## WHAT THE TASK ASKS
What you return must match the listing below character for character, minus any pictures.

::::

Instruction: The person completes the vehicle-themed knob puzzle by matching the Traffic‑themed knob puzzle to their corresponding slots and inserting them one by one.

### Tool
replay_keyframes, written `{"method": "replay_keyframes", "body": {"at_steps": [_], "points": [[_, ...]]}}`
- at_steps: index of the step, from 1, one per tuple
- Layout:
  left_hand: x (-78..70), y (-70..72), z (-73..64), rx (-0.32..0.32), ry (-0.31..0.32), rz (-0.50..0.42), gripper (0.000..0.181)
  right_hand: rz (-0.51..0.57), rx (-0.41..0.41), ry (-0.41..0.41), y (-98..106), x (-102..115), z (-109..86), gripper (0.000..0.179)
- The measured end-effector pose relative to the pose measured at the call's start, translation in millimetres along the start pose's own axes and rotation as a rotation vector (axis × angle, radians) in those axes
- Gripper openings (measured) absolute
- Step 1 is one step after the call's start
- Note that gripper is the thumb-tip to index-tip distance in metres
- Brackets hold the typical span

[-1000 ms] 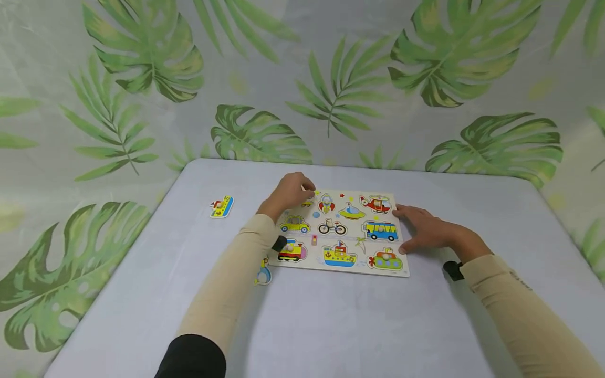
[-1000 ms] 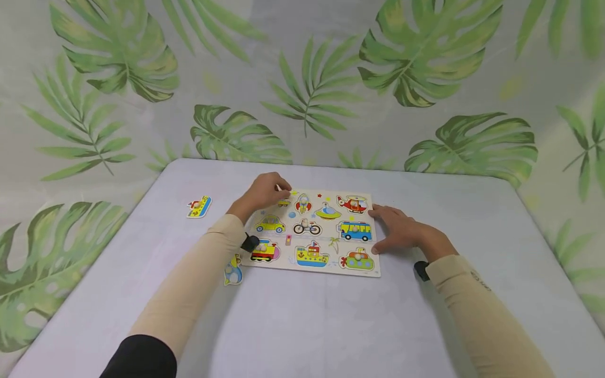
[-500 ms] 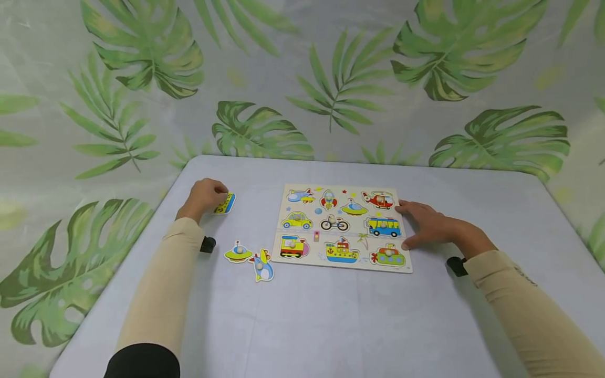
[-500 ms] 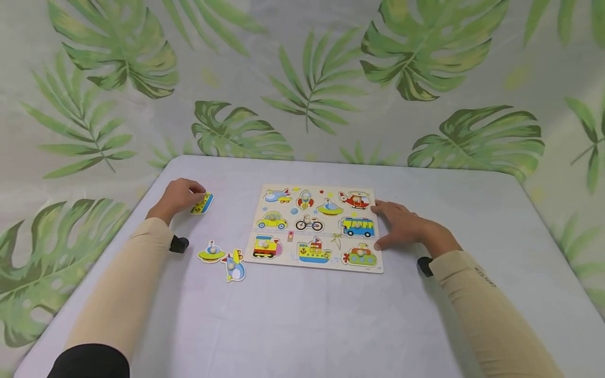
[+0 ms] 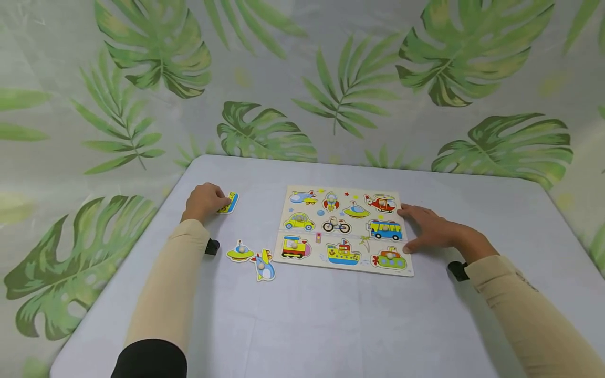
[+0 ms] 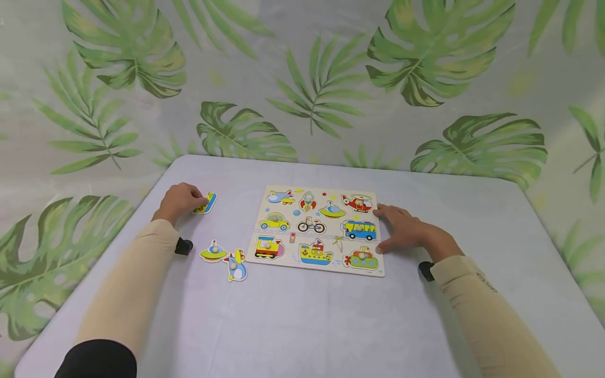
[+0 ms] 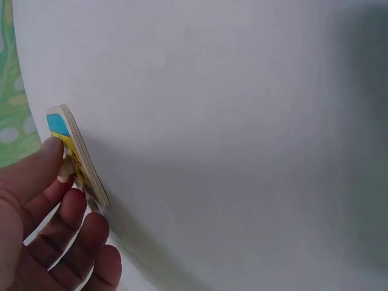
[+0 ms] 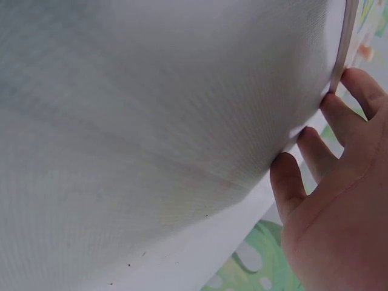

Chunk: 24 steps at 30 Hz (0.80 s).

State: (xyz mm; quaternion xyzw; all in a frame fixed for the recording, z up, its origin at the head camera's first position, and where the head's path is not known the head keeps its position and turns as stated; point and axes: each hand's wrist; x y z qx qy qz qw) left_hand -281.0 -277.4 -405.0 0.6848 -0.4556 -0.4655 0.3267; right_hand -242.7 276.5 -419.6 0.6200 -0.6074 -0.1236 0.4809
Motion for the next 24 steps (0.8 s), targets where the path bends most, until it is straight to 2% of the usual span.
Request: {"method": "replay_keyframes", "body": {"at_steps": [4, 9, 12, 24], "points": [[-3.3, -2.9, 1.9, -0.022, 0.006, -0.001, 0.03, -0.004, -0.002, 0.007, 0, -2, -1.2, 0.111], [-13.9, -0.9, -2.6, -0.018, 0.077, 0.039, 0.033, -0.005, -0.006, 0.006, -1, -4, -2.8, 0.111], [-16.7, 0.2, -4.7, -0.018, 0.094, 0.048, 0.031, -0.002, -0.007, 0.01, -1, -5, -3.6, 0.111], [-8.1, -2.7, -4.1, -0.016, 0.092, -0.015, 0.03, 0.001, 0.001, 0.013, 0, 3, -3.0, 0.11]]}}
Point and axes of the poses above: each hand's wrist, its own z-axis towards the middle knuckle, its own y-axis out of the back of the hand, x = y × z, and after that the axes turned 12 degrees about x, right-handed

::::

## FINISHED EXERCISE
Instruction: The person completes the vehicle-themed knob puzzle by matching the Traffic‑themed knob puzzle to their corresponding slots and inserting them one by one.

### Tool
replay_keyframes, written `{"method": "replay_keyframes", "body": {"at_steps": [_], "points": [[_, ...]]}}`
- at_steps: index of the step, from 1, one per tuple
- Layout:
  left_hand: x (-78..70), y (-70..72), z (-73..64), rx (-0.32..0.32), ry (-0.31..0.32), rz (-0.50..0.42), gripper (0.000..0.181)
  right_hand: rz (-0.51..0.57), rx (-0.41..0.41), ry (-0.41..0.41), y (-98..106), x (-102..115), z (-109..86), gripper (0.000..0.179)
- The measured end-effector pose relative to the pose measured at the call's start, translation in millimetres along the start pose's own axes and rotation as a rotation vector (axis × angle, radians) in those axes
- Gripper openings (measured) absolute
- Step 1 is one step after the call's start
- Note that gripper is the thumb-tip to index-tip distance in metres
- Brackets hold the typical span

[-1000 ms] 
[-1000 ms] 
[-500 ms] 
[-500 ms] 
[+0 ms] 
[+0 ms] 
[+0 ms] 
[+0 ms] 

Chunk: 24 steps at 30 Hz (0.80 s).

State: (xyz mm; quaternion xyzw; all in a frame fixed for the recording, z up, its origin at the head camera's first position, and where the head's path is not known the head keeps its position and turns as stated; point and axes: each hand's wrist; x y z qx qy qz qw) left_hand -281.0 -277.4 -405.0 0.6848 -0.4556 -0.4655 0.3267; right_hand -242.7 276.5 -419.6 0.6200 -0.6074 -0.1236 0.4809
Motion for the next 24 steps (0.8 s), targets where the path bends most, until it is straight to 2% of the usual span.
Request: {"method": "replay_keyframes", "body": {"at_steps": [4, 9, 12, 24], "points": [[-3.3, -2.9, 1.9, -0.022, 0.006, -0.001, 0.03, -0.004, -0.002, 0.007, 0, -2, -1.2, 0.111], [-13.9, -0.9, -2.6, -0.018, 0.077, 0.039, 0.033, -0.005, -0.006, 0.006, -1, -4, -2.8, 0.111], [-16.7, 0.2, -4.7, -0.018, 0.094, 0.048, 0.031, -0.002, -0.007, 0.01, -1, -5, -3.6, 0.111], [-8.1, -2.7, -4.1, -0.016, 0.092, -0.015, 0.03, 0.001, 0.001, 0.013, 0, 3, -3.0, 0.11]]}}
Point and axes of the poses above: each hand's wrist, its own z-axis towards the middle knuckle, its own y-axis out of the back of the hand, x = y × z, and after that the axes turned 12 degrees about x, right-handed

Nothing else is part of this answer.